Bei der Agentur für Arbeit sind ca. 3000 Schauspieler arbeitslos gemeldet. Wenn jeder dieser Schauspieler die Routine durchläuft, sind das bei durchschnittlich zwei Arbeitsvermittlergesprächen pro Jahr a 1/2 Stunde 1500 Beratungsstunden. Bei einem 8 Stunden Tag eines Beraters hätte dieser 187,5 Tage, bzw. 37,5 Wochen bei einer 5 Tage Woche ausschließlich mit diesen Gesprächen zu tun, die ohne Aussicht auf Erfolg sind. Das ist in hohem Maße unwirtschaftlich.

Hinzu kommt, dass der Kenntnisstand der Sachbearbeiter am Wohnort bezüglich möglicher Fortbildungsmaßnahmen, Ansprüchen auf Bewerbungsunterstützung etc. sehr divergiert. In der Folge werden die Schauspieler zwischen den Institutionen hin und her geschickt.

Solange es die Künstlerdienst (Kd) gab, konnte man sich telefonisch arbeitslos melden und sich in beruflichen Fragen mit der ZBF verständigen. Der Kontakt lief reibungslos.

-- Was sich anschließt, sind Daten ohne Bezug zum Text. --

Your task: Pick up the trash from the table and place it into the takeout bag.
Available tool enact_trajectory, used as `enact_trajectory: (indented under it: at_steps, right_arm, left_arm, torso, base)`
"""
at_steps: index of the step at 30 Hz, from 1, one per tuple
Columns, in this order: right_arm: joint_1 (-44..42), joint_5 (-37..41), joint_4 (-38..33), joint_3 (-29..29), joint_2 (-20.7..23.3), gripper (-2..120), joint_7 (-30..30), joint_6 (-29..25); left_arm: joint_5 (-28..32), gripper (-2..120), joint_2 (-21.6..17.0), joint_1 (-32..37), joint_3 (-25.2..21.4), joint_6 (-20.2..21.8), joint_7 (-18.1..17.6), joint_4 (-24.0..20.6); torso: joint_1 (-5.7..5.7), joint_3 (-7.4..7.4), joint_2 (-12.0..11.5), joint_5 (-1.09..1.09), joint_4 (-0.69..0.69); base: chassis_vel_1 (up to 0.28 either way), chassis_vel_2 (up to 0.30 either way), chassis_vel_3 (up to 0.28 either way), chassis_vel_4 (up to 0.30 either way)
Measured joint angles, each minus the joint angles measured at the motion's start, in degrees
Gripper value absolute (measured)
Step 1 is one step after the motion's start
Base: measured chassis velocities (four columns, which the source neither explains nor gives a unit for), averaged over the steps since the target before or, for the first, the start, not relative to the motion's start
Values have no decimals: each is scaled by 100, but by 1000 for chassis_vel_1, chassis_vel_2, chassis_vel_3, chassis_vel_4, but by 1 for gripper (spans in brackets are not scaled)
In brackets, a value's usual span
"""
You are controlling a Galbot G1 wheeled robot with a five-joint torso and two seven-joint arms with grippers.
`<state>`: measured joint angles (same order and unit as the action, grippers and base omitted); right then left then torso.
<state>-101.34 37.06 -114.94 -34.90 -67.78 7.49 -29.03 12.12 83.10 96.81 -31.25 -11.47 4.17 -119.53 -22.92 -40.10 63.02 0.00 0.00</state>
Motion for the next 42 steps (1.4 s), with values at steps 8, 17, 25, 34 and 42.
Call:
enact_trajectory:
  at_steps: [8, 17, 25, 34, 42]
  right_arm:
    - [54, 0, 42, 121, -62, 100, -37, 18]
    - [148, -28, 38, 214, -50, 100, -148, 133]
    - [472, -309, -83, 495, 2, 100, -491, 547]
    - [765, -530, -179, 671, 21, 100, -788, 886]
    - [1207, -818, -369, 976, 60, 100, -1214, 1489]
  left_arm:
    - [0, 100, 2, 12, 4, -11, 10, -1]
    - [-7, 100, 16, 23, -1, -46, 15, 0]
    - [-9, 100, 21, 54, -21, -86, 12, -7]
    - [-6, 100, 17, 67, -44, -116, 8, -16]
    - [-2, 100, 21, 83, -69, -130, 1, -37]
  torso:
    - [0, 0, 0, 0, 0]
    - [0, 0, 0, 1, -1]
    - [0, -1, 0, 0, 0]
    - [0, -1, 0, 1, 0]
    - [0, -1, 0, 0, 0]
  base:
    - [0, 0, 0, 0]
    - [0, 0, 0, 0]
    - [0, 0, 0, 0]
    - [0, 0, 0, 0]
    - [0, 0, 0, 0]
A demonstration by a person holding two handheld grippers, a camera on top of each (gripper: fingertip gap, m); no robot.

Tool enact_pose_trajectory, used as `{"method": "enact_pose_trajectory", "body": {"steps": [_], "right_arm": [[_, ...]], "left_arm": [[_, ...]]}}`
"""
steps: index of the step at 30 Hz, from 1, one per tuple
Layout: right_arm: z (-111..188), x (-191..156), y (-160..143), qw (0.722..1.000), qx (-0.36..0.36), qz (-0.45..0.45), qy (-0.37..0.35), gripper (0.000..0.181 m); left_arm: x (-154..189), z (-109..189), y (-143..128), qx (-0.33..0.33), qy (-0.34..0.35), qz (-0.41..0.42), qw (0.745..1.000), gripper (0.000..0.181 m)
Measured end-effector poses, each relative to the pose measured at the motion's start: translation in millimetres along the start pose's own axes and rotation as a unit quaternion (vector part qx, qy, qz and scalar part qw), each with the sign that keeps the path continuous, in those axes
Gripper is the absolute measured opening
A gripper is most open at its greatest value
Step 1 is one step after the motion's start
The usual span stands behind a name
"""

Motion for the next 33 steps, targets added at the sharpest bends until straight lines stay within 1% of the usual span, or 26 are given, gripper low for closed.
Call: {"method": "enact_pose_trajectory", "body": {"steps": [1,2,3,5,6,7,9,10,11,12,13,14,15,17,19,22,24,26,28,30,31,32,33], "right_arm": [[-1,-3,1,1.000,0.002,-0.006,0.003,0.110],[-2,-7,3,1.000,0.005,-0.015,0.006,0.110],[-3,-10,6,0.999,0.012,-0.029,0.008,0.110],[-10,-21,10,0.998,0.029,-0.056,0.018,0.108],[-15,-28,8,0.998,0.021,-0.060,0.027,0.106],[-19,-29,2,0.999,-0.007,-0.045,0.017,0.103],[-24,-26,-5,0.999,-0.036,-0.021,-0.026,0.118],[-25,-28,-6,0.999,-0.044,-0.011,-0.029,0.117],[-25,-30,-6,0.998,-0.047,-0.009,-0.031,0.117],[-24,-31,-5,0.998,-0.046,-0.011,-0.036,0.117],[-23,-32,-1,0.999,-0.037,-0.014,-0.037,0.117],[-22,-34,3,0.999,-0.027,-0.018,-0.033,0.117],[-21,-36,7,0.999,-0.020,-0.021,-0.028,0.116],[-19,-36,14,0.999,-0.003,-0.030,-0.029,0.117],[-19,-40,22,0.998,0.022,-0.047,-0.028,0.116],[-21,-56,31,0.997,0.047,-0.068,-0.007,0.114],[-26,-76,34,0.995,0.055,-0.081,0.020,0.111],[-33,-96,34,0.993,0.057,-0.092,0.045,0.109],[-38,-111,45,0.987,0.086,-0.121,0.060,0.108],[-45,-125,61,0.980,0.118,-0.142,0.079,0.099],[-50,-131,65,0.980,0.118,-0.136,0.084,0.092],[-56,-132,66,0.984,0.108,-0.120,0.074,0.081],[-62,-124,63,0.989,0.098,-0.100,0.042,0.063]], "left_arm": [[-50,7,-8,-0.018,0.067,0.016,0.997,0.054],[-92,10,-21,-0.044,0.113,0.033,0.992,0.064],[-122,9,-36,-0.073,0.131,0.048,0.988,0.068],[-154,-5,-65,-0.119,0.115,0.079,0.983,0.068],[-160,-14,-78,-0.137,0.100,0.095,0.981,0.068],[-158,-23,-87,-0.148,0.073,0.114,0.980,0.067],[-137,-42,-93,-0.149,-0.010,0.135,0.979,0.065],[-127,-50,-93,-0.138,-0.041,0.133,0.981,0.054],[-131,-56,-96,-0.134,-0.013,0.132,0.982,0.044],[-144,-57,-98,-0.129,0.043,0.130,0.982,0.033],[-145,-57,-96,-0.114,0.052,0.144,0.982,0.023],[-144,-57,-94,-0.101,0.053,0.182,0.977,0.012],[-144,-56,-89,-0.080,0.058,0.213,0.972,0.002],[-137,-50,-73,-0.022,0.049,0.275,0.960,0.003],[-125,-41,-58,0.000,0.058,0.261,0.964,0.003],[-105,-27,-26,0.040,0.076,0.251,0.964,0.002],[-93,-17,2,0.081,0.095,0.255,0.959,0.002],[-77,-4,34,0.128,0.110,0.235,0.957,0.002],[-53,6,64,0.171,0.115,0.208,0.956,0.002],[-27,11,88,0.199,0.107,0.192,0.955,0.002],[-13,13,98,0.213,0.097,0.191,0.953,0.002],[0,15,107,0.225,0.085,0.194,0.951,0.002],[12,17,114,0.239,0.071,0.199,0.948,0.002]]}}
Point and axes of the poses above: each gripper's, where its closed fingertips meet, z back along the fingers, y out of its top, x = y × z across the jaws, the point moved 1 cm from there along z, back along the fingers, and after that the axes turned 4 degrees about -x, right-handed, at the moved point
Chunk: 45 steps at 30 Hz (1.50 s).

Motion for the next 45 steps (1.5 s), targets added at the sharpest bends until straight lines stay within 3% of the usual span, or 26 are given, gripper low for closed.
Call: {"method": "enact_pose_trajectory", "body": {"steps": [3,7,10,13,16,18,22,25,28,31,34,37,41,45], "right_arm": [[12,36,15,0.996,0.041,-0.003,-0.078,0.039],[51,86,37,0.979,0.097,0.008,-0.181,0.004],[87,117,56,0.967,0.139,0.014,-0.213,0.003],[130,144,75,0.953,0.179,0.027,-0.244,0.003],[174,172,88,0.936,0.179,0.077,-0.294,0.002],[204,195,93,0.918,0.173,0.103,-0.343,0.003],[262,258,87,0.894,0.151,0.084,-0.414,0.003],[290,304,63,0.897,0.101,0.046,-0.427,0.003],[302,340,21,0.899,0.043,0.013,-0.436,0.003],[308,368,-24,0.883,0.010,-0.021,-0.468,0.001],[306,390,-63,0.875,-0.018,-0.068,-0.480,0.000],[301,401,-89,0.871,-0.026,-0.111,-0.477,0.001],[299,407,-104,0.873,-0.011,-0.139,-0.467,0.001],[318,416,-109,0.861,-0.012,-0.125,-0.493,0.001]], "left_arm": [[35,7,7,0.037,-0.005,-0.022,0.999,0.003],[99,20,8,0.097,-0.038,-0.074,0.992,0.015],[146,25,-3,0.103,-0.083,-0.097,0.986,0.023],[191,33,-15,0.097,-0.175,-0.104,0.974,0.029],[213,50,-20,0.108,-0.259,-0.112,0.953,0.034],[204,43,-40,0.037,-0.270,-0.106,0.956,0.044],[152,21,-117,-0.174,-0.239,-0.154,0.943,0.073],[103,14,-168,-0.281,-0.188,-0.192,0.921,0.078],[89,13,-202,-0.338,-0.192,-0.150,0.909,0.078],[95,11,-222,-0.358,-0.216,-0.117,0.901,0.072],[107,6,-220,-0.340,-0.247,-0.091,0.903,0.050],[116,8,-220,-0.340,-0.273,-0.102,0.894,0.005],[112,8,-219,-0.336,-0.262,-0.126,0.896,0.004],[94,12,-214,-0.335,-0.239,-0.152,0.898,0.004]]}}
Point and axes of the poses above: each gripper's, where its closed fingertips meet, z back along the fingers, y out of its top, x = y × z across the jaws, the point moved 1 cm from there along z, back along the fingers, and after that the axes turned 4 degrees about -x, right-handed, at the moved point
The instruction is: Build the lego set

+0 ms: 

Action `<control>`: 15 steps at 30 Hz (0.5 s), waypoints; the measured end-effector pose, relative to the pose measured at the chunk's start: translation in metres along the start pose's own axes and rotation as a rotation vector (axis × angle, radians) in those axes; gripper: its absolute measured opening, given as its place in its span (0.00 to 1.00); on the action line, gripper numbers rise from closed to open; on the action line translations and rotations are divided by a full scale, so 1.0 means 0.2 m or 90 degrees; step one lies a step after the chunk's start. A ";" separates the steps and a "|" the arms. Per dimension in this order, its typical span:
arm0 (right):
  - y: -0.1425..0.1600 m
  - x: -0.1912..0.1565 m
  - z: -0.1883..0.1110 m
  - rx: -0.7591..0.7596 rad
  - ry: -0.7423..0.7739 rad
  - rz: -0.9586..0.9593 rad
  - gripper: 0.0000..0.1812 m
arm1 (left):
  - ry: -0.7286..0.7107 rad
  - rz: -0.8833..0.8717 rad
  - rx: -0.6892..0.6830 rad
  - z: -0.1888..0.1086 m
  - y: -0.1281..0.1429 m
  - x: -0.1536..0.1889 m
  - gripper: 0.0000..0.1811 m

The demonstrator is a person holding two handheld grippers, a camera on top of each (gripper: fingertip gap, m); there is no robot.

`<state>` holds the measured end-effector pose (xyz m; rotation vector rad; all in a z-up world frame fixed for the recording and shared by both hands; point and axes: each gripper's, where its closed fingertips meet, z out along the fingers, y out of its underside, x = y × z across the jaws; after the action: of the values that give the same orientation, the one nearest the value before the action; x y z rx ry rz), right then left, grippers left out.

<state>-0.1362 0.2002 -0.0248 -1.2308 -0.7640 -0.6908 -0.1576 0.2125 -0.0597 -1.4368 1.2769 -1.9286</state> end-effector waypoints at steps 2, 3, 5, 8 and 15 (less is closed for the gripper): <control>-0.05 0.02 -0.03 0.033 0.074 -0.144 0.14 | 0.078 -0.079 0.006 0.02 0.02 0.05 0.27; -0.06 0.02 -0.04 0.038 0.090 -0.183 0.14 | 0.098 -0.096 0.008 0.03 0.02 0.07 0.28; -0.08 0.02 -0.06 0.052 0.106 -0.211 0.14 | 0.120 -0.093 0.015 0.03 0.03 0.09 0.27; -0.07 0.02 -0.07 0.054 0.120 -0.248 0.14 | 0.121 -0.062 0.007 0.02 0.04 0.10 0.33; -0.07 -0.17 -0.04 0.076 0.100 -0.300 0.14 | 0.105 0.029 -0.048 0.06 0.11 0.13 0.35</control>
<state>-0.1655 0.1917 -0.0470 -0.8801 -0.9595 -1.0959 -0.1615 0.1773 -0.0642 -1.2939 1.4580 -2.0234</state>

Man traf auf Menschen, die ehemals selbst in der Branche gearbeitet haben und somit die nötige Sachkenntnis hatten.

Wir plädieren für:

· eine erhebliche Vereinfachung der mit unserer Arbeitlosmeldung und Rückmeldung
verbundenen Auflagen – ob wir nun Anspruch auf Leistungen haben oder nicht.
· eine auf unsere Berufsgruppe zugeschnittene Arbeitsberatung.
· Wiedereinführung der ZBF, als Betreuende Institution für die Belange der Künstler.

Wir hoffen, Ihnen mit diesem Schreiben unsere Problematik ein wenig näher gebracht zu haben und würden uns sehr freuen, wenn Sie uns bei unserem Anliegen unterstützen könnten.